Everyone’s relationships and marriages are different and I will not speculate on what caused the divorce for the woman in Wynette’s song or for the groom’s parents. Given my own pain from the breakdown of my vows to “love and cherish till death do us part,” I will tell you that divorce is not the “easy” way out. It is devastating! Someone pointed me to a biblical text that describes it like this:
“It’s not an enemy that is insulting me—I could handle that. It’s not someone who hates me, who is exalted over me—I could hide from them. No. It’s you, my equal,
my close companion, my good friend! It was so pleasant when together we entered God’s house with the crowd.” (Ps 55 12-14)

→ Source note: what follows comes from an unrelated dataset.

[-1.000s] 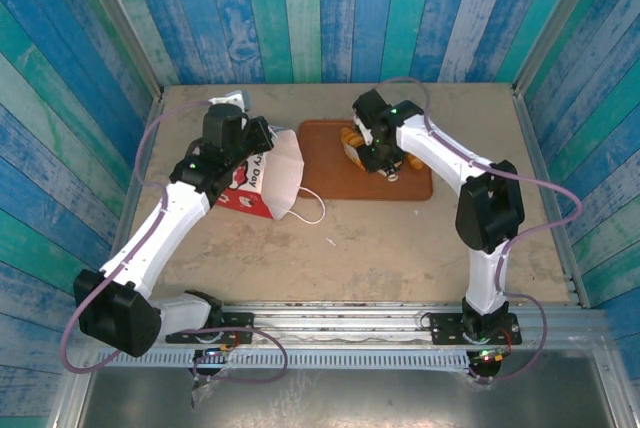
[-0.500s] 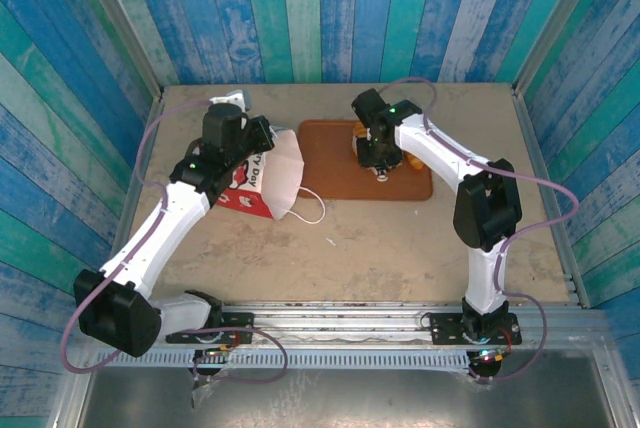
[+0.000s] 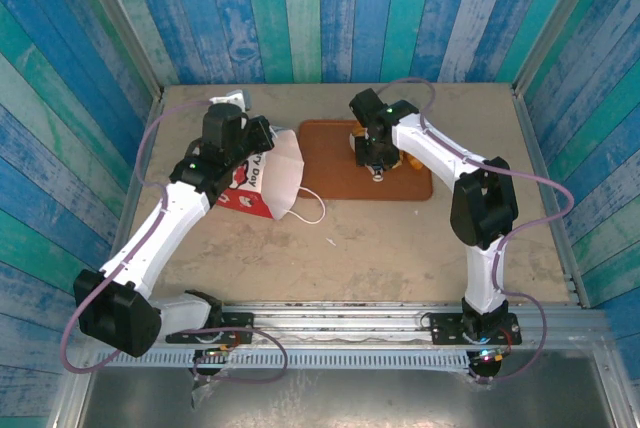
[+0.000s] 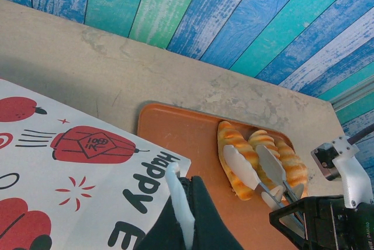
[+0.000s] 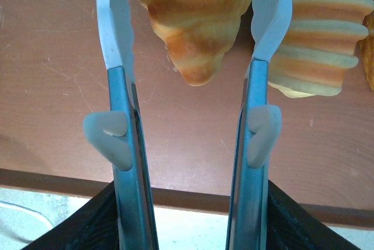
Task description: Take the fake bread out of the paper bag
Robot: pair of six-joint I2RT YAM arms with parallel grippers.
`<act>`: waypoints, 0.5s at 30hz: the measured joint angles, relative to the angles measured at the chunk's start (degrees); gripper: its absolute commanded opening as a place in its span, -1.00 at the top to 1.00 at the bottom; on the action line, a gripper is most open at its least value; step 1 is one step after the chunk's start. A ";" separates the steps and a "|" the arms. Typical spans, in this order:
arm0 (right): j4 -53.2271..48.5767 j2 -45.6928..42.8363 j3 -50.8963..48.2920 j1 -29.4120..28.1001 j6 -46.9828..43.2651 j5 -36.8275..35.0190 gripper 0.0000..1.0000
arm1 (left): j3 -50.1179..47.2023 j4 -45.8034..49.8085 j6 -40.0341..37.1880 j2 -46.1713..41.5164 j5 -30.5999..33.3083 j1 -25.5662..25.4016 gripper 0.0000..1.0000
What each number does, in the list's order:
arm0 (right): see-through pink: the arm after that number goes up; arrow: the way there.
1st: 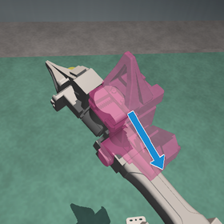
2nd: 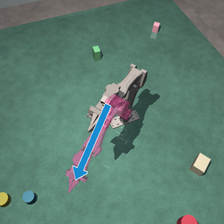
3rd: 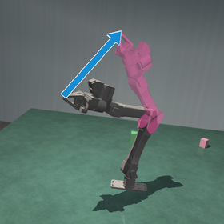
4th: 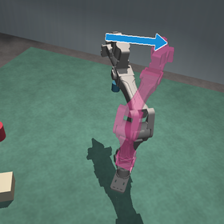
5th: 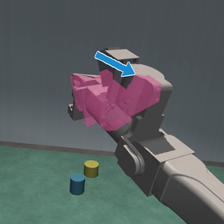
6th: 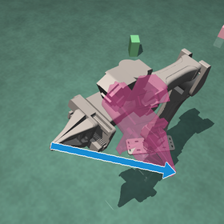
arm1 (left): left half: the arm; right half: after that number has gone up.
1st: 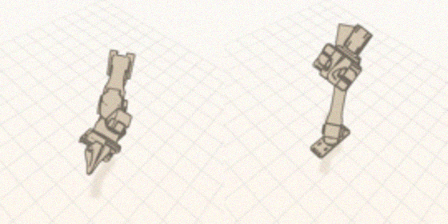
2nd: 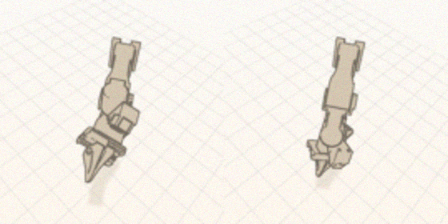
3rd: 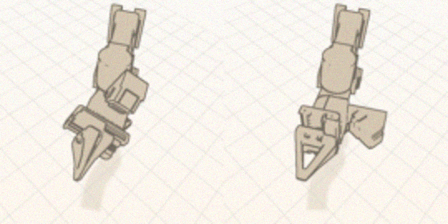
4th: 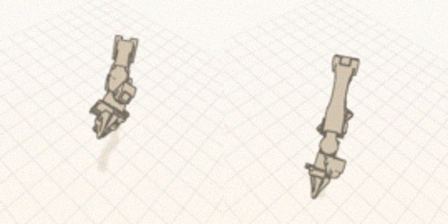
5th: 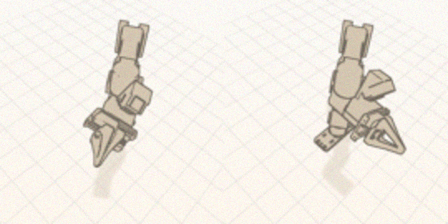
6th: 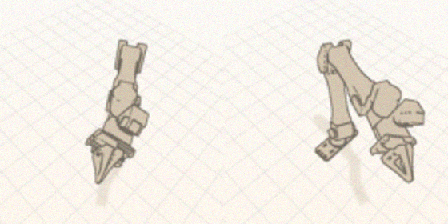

The Psalmist acknowledges that enemies might betray us, but when someone you have loved, laughed with, slept with, and had children with, betrays us the pain is almost unbearable. The pain, sorrow and hurt of something that was once holy was now lost forever. Shortly after my divorce, a pastor asked me if I had repented of my sin and asked for God’s forgiveness. His question caught me off guard because I was still in the midst of the anger and hurt of my failing marriage. I was not even close to forgiving my ex-husband so how could I go before God and say, “forgive me.” One could argue that as a minister, it was his duty to ask me that question, however as a pastor or “shepherd” who cares for the hurting, it would have been more thoughtful of him to encourage me in my pain and disappointment. During this time of pain, I needed to feel God’s unconditional love rather than the judgment of my actions. Remembering how I felt in that interaction has helped to shape my reaction to other couples in the throes of their broken relationships. I no longer judge their story. I offer them the compassion, support and love that were not offered to me. It is for this same reason that I could encourage and support the groom’s mom as she struggled to walk down the aisle. D-I-V-O-R-C-E is rough but it is through those tough times that we discover that God is L-O-V-E!